Drug traffickers faced with limitations to transit routes through Asia and the Middle East are turning to Africa as a prime location for illicit activities, causing instability and an increase in substance abuse, a United Nations report said.
The UN's Office on Drugs and Crime (UNODC) said Africa's emergence as an important heroin and cocaine transport route in 2009 was of serious concern in a region ill-equipped to fight trafficking or care for people addicted to drugs.
"Drug seizures and the arrest of traffickers indicated that African drug traffickers – particularly West African networks – are increasingly transporting Afghan heroin from Pakistan into East Africa for onward shipment to Europe and elsewhere," it said in a global report on the Afghan opium trade.
Afghanistan is the world's biggest producer of opium, the base ingredient of heroin, and over 40% of this flowed into Pakistan in 2009 before being transported worldwide as part of the $68 billion global opiate market.
Africa serves as an easy route to Europe and the Middle East. Traffickers exploit poorly staffed seaports and airports. Also the lower cost of transporting drugs through Africa is another incentive for drug traffickers. However, irresponsible and corrupt governments also play a role.
"The emergence of Africa as a heroin trafficking hub is almost certainly due to ongoing corruption, widespread poverty and limited law enforcement capacity – as well as increased pressure on traditional drug trafficking routes," the report said.
Cocaine produced in South America is increasingly taking a detour on its way to growing markets in Europe. The most affected area is West Africa, a region recovering from many prolonged civil conflicts. At least 46 tons of cocaine has been seized on route to Europe via West Africa since 2005. Prior to that time, all the African countries combined barely seized a ton annually.
The single point of vulnerability lies in the region’s under-resourced criminal justice agencies, which are unfortunately susceptible to corruption. Most drug traffickers who are arrested are seldom convicted.

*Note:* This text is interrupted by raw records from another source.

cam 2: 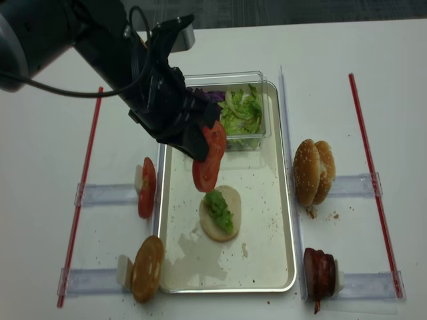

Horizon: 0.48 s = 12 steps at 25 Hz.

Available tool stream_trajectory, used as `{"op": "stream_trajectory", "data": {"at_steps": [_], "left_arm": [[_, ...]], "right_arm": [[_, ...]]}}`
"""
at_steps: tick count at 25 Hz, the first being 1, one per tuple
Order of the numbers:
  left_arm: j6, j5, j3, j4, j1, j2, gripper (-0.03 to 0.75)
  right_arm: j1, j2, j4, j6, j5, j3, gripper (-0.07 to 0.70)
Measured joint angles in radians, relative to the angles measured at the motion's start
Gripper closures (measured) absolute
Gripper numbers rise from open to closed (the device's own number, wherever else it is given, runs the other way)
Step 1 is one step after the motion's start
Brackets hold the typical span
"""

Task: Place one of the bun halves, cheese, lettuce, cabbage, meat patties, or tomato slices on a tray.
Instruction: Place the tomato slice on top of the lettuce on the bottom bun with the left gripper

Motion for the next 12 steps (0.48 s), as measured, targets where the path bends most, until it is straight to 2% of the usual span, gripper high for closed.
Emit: {"op": "stream_trajectory", "data": {"at_steps": [8,12], "left_arm": [[0.039,0.0,0.0,-0.224,0.0,0.0,0.7],[0.059,-0.002,0.0,-0.28,0.0,0.0,0.7]], "right_arm": [[0.0,0.0,0.0,0.0,0.0,0.0,0.186],[0.0,0.0,0.0,-0.002,0.0,0.0,0.186]]}}
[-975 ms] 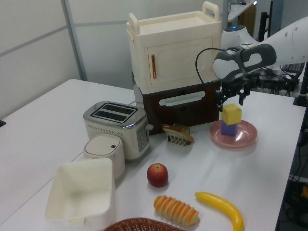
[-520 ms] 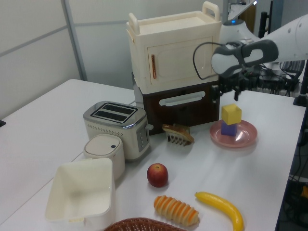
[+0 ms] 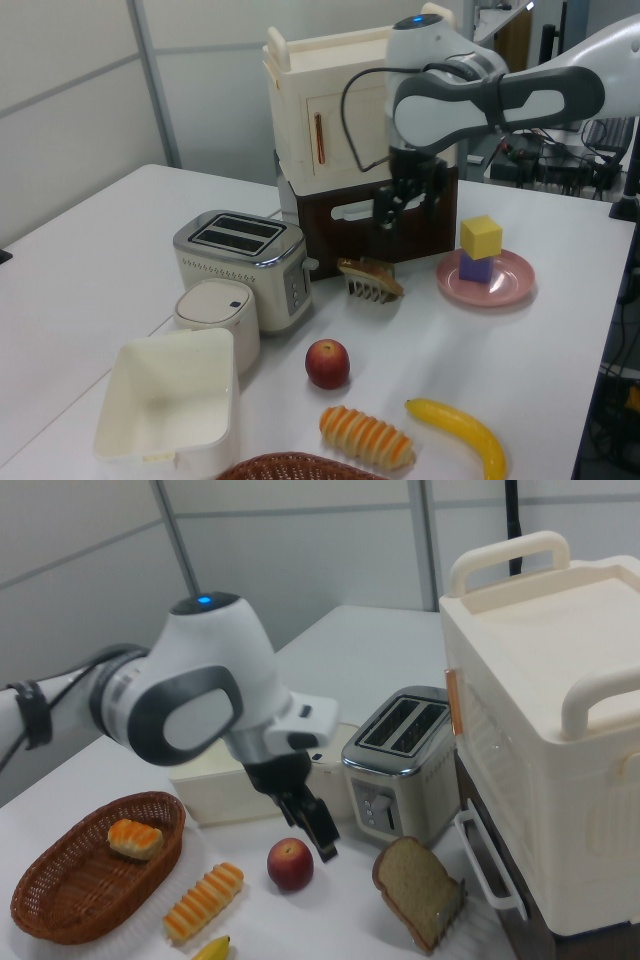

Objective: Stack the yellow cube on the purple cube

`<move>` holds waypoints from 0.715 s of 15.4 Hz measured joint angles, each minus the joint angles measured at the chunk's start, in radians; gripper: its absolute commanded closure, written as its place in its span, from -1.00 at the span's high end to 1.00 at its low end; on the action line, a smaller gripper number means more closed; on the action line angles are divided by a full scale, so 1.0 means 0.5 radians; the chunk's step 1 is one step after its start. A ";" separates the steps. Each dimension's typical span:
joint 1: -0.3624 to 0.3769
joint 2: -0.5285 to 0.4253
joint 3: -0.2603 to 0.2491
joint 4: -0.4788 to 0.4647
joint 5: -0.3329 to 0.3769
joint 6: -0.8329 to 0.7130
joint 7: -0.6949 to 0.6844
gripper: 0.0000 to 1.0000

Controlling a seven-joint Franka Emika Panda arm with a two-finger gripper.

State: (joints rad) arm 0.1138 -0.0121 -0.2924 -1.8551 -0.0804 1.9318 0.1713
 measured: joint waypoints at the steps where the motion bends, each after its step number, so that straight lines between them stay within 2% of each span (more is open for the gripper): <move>1: 0.030 -0.010 0.024 0.011 0.000 -0.013 0.019 1.00; 6: 0.081 -0.062 0.219 0.152 0.000 -0.381 0.045 1.00; 11: 0.084 -0.070 0.220 0.194 0.000 -0.430 0.044 1.00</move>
State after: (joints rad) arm 0.1560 -0.0473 -0.1826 -1.7579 -0.0804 1.7165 0.1933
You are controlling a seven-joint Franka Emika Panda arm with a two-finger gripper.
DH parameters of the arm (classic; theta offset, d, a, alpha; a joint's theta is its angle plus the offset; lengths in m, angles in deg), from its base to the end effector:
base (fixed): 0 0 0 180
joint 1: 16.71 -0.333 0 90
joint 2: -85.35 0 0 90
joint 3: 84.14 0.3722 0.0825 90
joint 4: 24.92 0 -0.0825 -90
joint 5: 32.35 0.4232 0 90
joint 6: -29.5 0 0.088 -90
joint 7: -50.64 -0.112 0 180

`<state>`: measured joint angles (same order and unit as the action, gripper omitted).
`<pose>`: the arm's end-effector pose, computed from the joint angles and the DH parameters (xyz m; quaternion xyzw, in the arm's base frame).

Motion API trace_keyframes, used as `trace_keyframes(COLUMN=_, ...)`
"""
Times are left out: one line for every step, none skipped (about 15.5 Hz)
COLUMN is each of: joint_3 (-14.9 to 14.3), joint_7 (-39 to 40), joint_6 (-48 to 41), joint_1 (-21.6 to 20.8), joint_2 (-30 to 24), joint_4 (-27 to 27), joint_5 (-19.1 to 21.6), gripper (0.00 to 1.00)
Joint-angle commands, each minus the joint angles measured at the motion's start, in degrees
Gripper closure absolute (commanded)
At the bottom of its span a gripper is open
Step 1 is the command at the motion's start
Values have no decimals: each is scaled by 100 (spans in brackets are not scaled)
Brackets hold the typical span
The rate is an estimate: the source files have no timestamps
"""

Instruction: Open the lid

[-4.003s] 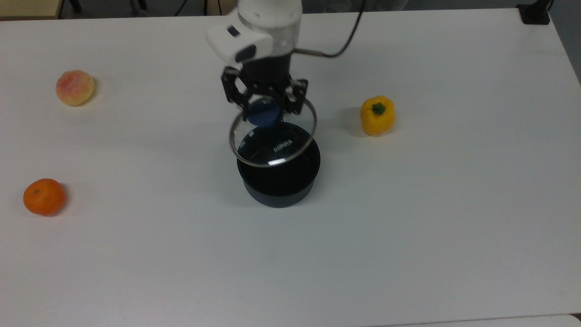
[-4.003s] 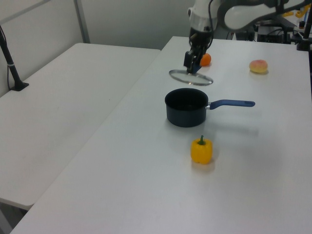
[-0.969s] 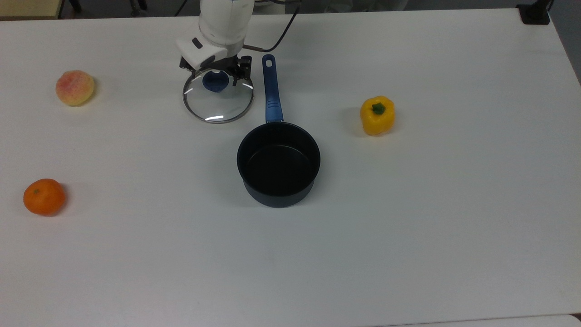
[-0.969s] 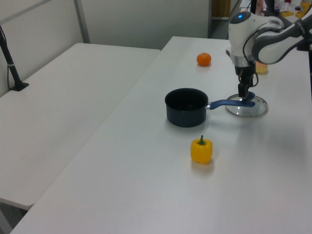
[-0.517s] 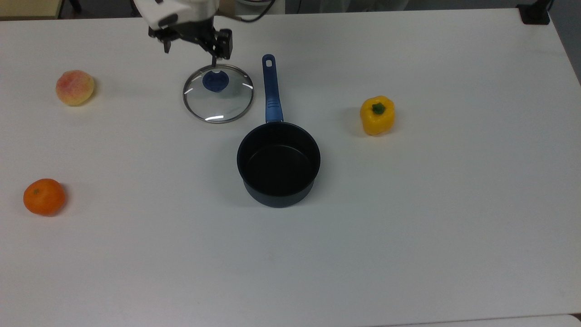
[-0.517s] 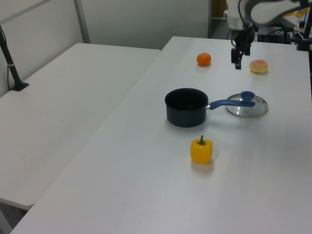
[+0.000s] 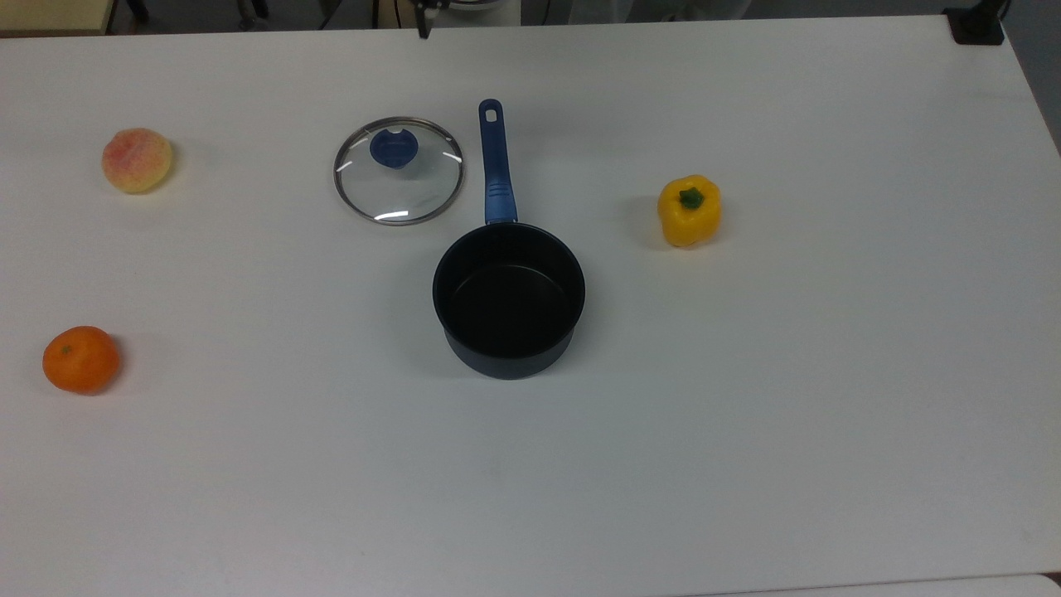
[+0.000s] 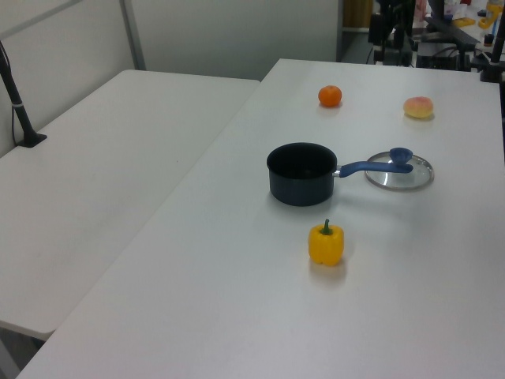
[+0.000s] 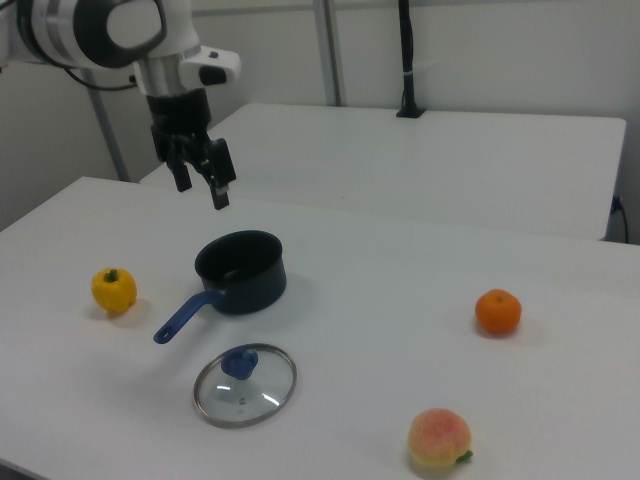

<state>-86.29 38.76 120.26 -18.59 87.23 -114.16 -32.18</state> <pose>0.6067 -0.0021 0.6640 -0.9944 0.1058 0.0032 0.0005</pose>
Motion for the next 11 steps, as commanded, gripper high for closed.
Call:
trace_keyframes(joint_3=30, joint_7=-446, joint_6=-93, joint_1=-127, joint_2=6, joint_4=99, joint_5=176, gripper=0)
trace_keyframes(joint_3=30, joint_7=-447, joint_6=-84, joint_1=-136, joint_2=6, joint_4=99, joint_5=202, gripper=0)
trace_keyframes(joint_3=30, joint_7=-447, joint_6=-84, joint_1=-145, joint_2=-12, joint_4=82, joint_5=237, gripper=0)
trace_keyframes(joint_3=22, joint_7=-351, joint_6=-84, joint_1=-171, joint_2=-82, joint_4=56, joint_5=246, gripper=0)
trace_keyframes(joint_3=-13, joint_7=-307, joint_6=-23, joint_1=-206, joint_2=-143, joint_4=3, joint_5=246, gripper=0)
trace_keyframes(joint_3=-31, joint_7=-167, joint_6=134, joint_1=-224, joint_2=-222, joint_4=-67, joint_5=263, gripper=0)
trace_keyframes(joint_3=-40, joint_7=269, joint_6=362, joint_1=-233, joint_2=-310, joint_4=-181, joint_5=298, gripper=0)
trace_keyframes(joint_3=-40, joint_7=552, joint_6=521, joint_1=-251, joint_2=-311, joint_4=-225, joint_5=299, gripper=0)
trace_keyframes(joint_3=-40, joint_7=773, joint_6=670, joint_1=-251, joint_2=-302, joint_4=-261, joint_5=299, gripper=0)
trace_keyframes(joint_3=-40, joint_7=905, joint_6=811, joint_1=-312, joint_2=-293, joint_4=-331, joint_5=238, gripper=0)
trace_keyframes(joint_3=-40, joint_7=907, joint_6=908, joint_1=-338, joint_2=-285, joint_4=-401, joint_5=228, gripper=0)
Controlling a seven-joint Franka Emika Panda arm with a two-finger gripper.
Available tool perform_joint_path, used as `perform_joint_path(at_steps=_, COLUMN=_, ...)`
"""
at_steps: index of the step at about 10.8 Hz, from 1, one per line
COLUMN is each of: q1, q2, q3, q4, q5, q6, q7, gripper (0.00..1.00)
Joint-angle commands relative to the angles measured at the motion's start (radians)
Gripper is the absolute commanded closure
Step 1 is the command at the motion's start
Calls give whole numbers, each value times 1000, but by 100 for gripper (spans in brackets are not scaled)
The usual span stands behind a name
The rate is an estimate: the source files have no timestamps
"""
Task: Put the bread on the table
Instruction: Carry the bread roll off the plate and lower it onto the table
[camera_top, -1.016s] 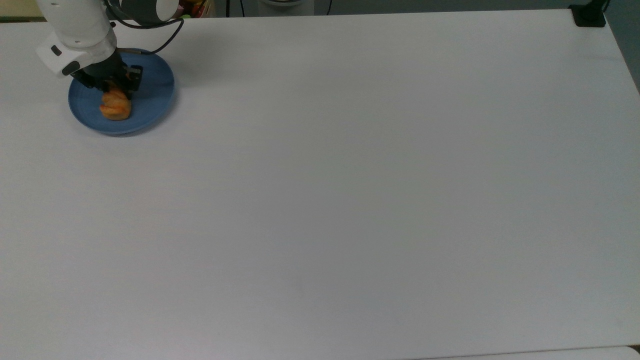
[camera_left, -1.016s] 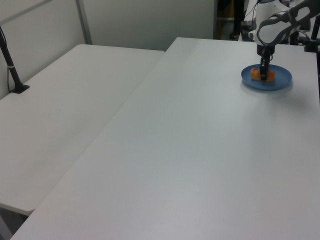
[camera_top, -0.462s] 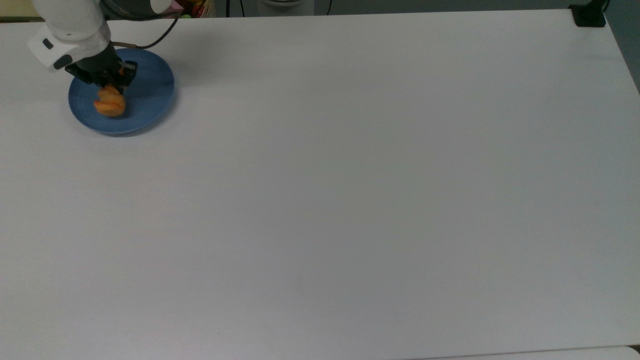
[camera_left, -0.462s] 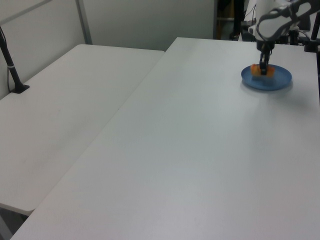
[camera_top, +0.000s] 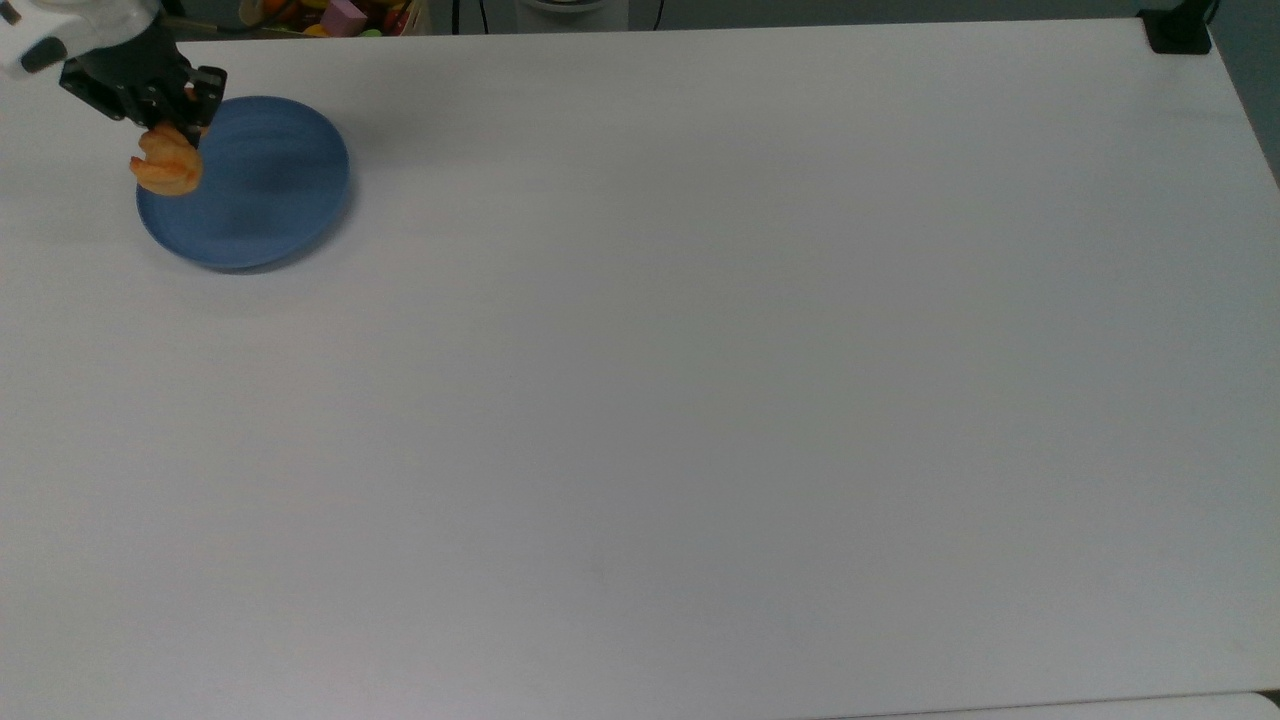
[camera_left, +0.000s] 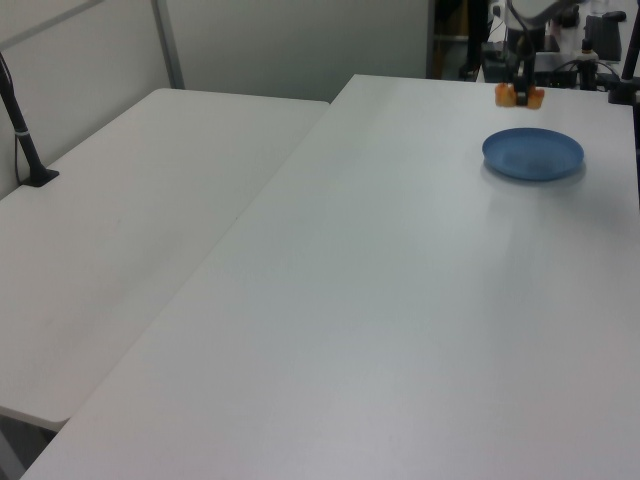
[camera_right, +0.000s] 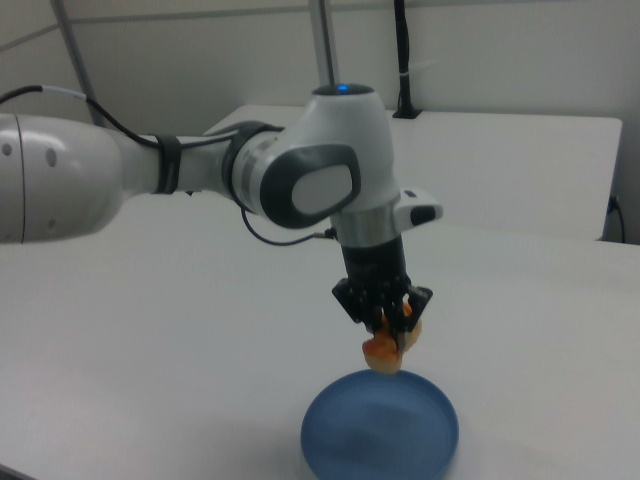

Organized crime tends to reinforce conditions under which it spreads and fosters. It usually emerges in communities that are under-served by the government and provides order by concentrating violence under a single authority. Organized crime materializes in an opportunistic manner and flourishes where resistance is low, and unfortunately in Africa resistance to organized crime is very low.
In addition to low resistance and weak criminal justice agencies, the potential destabilizing influence of cocaine is the revenue it generates. The profits generated by cocaine trade are larger than the entire security budgets of some of the smaller West African countries. This has led to the growth of local cocaine markets, which have their own insidious affects on local communities.
To deal with the drug trafficking problem, law enforcement agencies in Africa need to be strengthened. The blunt fact is that few economic activities in West Africa, aside from oil extraction, have the economic weight of cocaine trafficking. Given the limited likelihood of being detected and punished, participation in cocaine trafficking may seem to be a rational choice for many, particularly the demobilized forces and guerrilla armies of the many conflicts that have racked many regions.
Good practice in legislation, interdiction, anti-corruption and rehabilitation can combat the issue. Regional cooperation is also important, no single nation has the resources to confront the problem alone. Knowledge is power and information sharing is vital. A network of communication between the affected countries need to exist- as drug traffickers rely heavily on national boundaries to protect their transnational smuggling and money laundering activities.
Most importantly however, is strengthening the rule of law by reinforcing and strengthening law enforcement. Bringing law and order to the region will make it investment prone and will ensure its safety and development.